▶ Assignment
Extract, in full, the lines below, beginning at the first and ending with the line that contains "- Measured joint". Pictures do not belong in the copy.

▶ Collected material
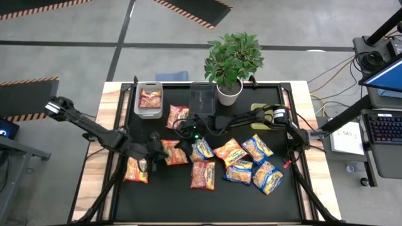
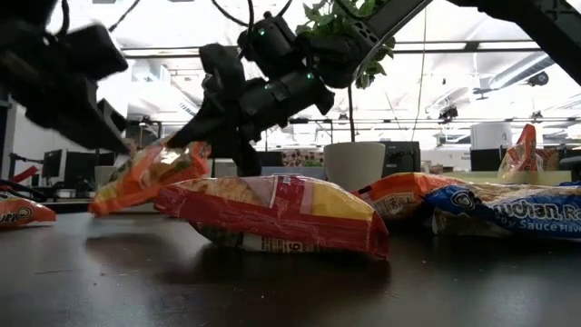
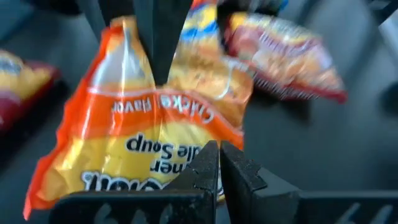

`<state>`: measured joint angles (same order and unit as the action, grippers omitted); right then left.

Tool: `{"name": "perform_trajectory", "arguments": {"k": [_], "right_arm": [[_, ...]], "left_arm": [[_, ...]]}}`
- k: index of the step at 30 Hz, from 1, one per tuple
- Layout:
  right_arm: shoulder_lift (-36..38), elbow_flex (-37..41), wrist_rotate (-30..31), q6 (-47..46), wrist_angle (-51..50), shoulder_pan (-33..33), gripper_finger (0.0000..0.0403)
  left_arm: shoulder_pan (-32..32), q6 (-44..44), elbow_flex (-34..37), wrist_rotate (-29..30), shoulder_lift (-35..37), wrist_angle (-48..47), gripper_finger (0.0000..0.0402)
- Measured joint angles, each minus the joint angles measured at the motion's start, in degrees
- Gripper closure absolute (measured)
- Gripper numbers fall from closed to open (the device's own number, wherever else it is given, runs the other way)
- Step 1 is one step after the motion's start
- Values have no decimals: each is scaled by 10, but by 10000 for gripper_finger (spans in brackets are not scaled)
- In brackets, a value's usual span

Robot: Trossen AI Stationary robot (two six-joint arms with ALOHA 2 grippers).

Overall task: Sort Maruchan noodles
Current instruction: Put the orange noodle pack into the yellow bin

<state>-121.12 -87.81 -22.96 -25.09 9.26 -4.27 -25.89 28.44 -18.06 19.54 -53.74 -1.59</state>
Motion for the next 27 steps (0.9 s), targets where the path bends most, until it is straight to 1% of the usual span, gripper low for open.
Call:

▶ Task output
`<state>`: measured joint angles (same order and unit as the action, grippers omitted); right then left.

Tool: `{"name": "perform_trajectory", "arguments": {"k": [_], "right_arm": [[_, ...]], "left_arm": [[_, ...]]}}`
- k: index of the step at 30 Hz, from 1, one per tuple
- Layout:
  right_arm: shoulder_lift (-36..38), elbow_flex (-37..41), wrist_rotate (-30..31), q6 (-47..46), wrist_angle (-51..50), shoulder_pan (-33..33), gripper_finger (0.0000..0.0403)
  left_arm: shoulder_pan (-32..32), q6 (-44..44), elbow_flex (-34..37), wrist_rotate (-29..30), shoulder_lift (-35..37), wrist_angle (-48..47), gripper_finger (0.0000..0.0402)
- Measured joint angles, each minus the joint angles measured at the motion's start, in degrees

What this exercise needed has been supplied.